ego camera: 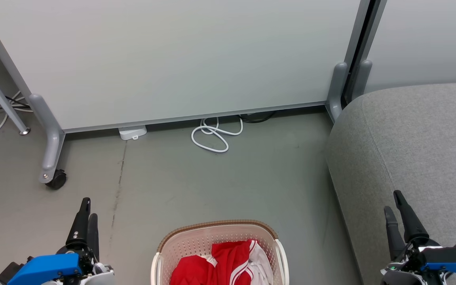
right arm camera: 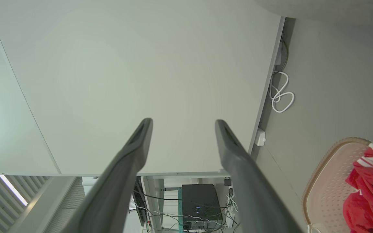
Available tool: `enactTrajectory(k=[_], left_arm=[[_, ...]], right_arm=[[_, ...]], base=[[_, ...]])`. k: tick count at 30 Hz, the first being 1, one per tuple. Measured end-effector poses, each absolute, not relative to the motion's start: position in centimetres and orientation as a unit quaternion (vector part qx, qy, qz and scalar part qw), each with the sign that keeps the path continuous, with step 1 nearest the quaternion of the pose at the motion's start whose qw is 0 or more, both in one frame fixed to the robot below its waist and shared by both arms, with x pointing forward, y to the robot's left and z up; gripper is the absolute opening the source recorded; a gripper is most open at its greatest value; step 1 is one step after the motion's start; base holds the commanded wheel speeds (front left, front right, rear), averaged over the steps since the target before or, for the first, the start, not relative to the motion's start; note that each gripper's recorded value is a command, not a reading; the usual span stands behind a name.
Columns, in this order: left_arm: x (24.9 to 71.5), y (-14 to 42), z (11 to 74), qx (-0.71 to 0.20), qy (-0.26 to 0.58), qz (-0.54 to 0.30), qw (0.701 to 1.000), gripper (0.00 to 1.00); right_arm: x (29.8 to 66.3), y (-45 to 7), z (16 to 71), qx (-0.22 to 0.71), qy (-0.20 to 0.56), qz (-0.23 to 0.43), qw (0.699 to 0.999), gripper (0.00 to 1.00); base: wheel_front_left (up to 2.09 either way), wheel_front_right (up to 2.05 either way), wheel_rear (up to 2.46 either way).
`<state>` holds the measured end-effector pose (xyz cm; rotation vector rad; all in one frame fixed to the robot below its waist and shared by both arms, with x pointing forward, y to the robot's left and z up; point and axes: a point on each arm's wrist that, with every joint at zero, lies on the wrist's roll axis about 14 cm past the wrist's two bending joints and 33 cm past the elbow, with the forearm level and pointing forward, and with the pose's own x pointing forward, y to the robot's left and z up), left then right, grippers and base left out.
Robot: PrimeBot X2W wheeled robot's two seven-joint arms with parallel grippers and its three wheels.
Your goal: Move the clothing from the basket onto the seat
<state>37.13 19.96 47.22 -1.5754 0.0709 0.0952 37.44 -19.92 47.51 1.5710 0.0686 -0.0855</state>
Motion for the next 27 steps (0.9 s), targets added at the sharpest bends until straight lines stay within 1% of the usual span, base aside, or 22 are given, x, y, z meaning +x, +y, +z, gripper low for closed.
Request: enactTrajectory(k=[3,7,16,27], left_arm=[[37.2,19.9,47.3,-0.699,0.029,0.043,0.713,1.00],[37.4,19.9,47.7,-0.681,0.024,0.042,0.730,1.00],[38.1,19.6,49.3,-0.616,0.011,0.027,0.788,1.00],[38.3,17.7,50.5,-0.502,0.011,-0.004,0.865,1.00]], right_arm=[[37.5,-19.9,47.6,0.700,0.029,-0.039,0.713,1.00],[37.7,-19.7,47.8,0.681,0.027,-0.037,0.731,1.00],[38.3,-18.9,49.0,0.619,0.021,-0.020,0.785,1.00],[38.8,-17.8,50.3,0.521,0.011,0.005,0.854,1.00]], base=[[0.00,0.00,0.00],[0.00,0.00,0.00],[0.00,0.00,0.00],[0.00,0.00,0.00]])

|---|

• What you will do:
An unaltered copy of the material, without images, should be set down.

• Exercise response:
ego camera: 
right arm camera: 
Available tool: `enactTrajectory(k=[_], left_arm=[[_, ...]], right_arm=[[_, ...]], base=[[_, ...]])`. k: tick count at 30 Hz, the first being 1, one per tuple. Measured end-effector poses, each absolute, not relative to the motion's start: position in centimetres and orientation as a unit quaternion (vector part qx, qy, qz and scalar part qw), each with the sign that keeps the path continuous, with step 1 nearest the quaternion of the pose at the motion's start whose qw is 0 or more, both in one frame fixed to the robot below its waist and shared by both arms, with x pointing forward, y to the robot's left and z up; gripper is the absolute opening the source recorded; a gripper is most open at its greatest value; step 1 is one step after the motion's start; base holds the commanded wheel speeds (front left, front right, rear), averaged over the steps since the target before or, for the first, the start, not relative to the motion's start; note that each gripper's recorded value is a command, not a reading; the usual span stands behind a name.
Columns, in this order: left_arm: x (24.9 to 71.5), y (-14 to 42), z (11 to 74), qx (-0.71 to 0.20), qy (-0.26 to 0.58), qz (-0.54 to 0.30), qw (0.701 to 1.000), gripper (0.00 to 1.00); right_arm: x (29.8 to 66.3), y (-45 to 7), z (16 to 71), qx (-0.22 to 0.71), qy (-0.20 to 0.56), qz (-0.23 to 0.43), qw (0.699 to 0.999), gripper (0.00 to 1.00); base: wheel_front_left (up to 2.09 either way), wheel_front_right (up to 2.05 either way), wheel_rear (up to 2.46 either way).
`<state>` holds the measured end-effector pose (xyz cm; rotation vector rad; all in one frame fixed to the robot below its waist and shared by both arms, with x pointing forward, y to the robot's left and z up; point and axes: a point on each arm's wrist that, with every joint at zero, lies on the wrist's roll axis about 14 cm past the wrist's two bending joints and 33 cm past the elbow, with the forearm level and pointing forward, and with the pose's own x pointing forward, y to the robot's left and z up), left then right, grippers and base left out.
Robot: PrimeBot X2W wheeled robot's two seven-joint arms with parallel grippers and its three wheels.
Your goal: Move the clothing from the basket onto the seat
<state>37.13 19.96 47.22 -1.5754 0.0709 0.0952 37.44 -19.92 47.51 1.5710 0.0686 -0.0855</state>
Motion for the next 27 steps (0.9 s), targets added at the sharpest bends until straight lines stay within 1% of the usual span, base aside, or 22 are given, x, y, z meaning +x, +y, +z, gripper low for closed.
Request: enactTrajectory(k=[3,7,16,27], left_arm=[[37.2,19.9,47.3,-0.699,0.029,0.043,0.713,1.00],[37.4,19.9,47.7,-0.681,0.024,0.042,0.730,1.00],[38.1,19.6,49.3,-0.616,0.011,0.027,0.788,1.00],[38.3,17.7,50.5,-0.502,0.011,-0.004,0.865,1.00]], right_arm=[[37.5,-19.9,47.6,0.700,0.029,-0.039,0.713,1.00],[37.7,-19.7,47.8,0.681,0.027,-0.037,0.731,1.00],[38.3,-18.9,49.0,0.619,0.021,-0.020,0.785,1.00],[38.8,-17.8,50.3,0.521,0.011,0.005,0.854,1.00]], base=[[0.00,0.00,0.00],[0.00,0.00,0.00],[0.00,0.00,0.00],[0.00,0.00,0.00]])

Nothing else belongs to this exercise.